**EXERCISE DESCRIPTION**
Find the line that contains "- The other"; then retype it and each line after it, exactly, through the final line of the data below.
________
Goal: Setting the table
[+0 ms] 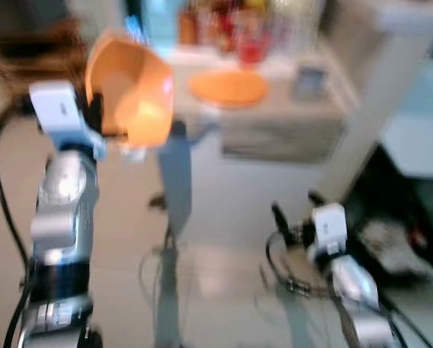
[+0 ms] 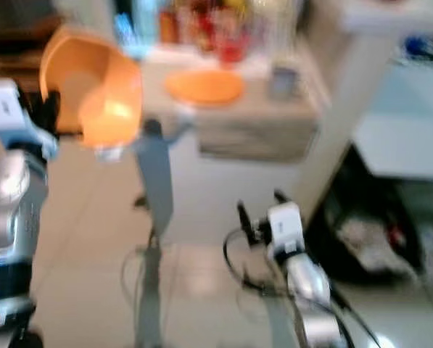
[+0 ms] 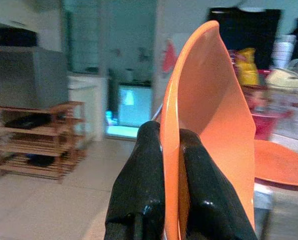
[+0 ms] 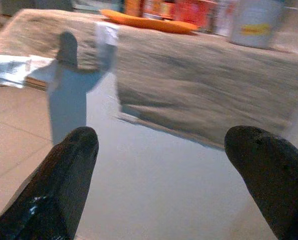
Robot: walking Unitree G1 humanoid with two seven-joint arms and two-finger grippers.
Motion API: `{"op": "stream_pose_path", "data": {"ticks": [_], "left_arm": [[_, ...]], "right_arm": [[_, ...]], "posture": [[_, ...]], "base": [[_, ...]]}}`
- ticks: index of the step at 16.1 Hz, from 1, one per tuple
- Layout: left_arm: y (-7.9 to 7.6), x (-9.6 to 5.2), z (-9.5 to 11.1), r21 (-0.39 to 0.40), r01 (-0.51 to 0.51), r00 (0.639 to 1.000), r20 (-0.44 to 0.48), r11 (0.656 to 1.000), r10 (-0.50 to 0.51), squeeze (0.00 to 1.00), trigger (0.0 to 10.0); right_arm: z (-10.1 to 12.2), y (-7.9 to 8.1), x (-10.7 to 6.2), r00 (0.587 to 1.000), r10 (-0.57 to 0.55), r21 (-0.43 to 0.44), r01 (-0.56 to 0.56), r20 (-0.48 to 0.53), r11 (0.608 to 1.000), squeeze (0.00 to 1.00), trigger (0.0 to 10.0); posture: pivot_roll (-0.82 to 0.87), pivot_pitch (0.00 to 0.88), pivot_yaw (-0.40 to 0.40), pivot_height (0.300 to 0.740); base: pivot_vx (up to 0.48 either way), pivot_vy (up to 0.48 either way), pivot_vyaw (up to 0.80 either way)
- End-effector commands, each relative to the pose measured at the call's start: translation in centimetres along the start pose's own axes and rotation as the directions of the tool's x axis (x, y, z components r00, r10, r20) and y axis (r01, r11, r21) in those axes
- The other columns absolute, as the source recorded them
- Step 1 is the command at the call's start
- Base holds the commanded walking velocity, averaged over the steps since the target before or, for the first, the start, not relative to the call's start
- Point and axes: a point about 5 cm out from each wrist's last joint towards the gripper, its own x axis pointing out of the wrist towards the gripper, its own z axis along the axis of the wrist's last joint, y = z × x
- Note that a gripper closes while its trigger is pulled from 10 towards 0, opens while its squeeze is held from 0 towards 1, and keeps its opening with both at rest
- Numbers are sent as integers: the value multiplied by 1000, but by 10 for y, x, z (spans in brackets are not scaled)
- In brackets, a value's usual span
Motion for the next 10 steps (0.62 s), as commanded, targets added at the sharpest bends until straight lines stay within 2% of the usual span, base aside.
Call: {"op": "stream_pose_path", "data": {"ticks": [1, 4, 10], "left_arm": [[-9, 4, 10, -10, 35, 998, 49, 999, -34, 0, 0], [-15, 1, 7, -27, 35, 998, 44, 999, -34, 0, 0], [-29, -10, 2, -75, 24, 999, 30, 997, -22, 0, 0]], "right_arm": [[3, -5, 2, 1000, -8, -13, 8, 3, 1000, 0, 10000], [-4, -8, 0, 1000, -14, -10, 14, -12, 1000, 0, 10000], [-8, -7, 4, 1000, -6, -7, 6, -19, 1000, 0, 10000]], "posture": [[-104, 0, 27, 736], [-105, 0, 27, 736], [-97, 0, 27, 736]], "base": [[0, -480, 0], [0, 0, 0], [0, -469, 0]]}}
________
**SOLUTION FOR THIS PROBLEM**
- The other columns absolute, as the source recorded them
- Step 1 is the command at the call's start
- Base holds the commanded walking velocity, averaged over the steps since the target before or, for the first, the start, not relative to the call's start
- Point and axes: a point about 5 cm out from each wrist's last joint towards the gripper, its own x axis pointing out of the wrist towards the gripper, its own z axis along the axis of the wrist's last joint, y = z × x
- Note that a gripper closes while its trigger is pulled from 10 towards 0, opens while its squeeze is held from 0 towards 1, and keeps its opening with both at rest
- Numbers are sent as integers: the value multiplied by 1000, but by 10 for y, x, z (spans in brackets are not scaled)
- In brackets, a value's usual span
Motion for the next 10 steps (0.62 s), as commanded, targets added at the sharpest bends until straight lines stay within 2% of the usual span, base aside.
Call: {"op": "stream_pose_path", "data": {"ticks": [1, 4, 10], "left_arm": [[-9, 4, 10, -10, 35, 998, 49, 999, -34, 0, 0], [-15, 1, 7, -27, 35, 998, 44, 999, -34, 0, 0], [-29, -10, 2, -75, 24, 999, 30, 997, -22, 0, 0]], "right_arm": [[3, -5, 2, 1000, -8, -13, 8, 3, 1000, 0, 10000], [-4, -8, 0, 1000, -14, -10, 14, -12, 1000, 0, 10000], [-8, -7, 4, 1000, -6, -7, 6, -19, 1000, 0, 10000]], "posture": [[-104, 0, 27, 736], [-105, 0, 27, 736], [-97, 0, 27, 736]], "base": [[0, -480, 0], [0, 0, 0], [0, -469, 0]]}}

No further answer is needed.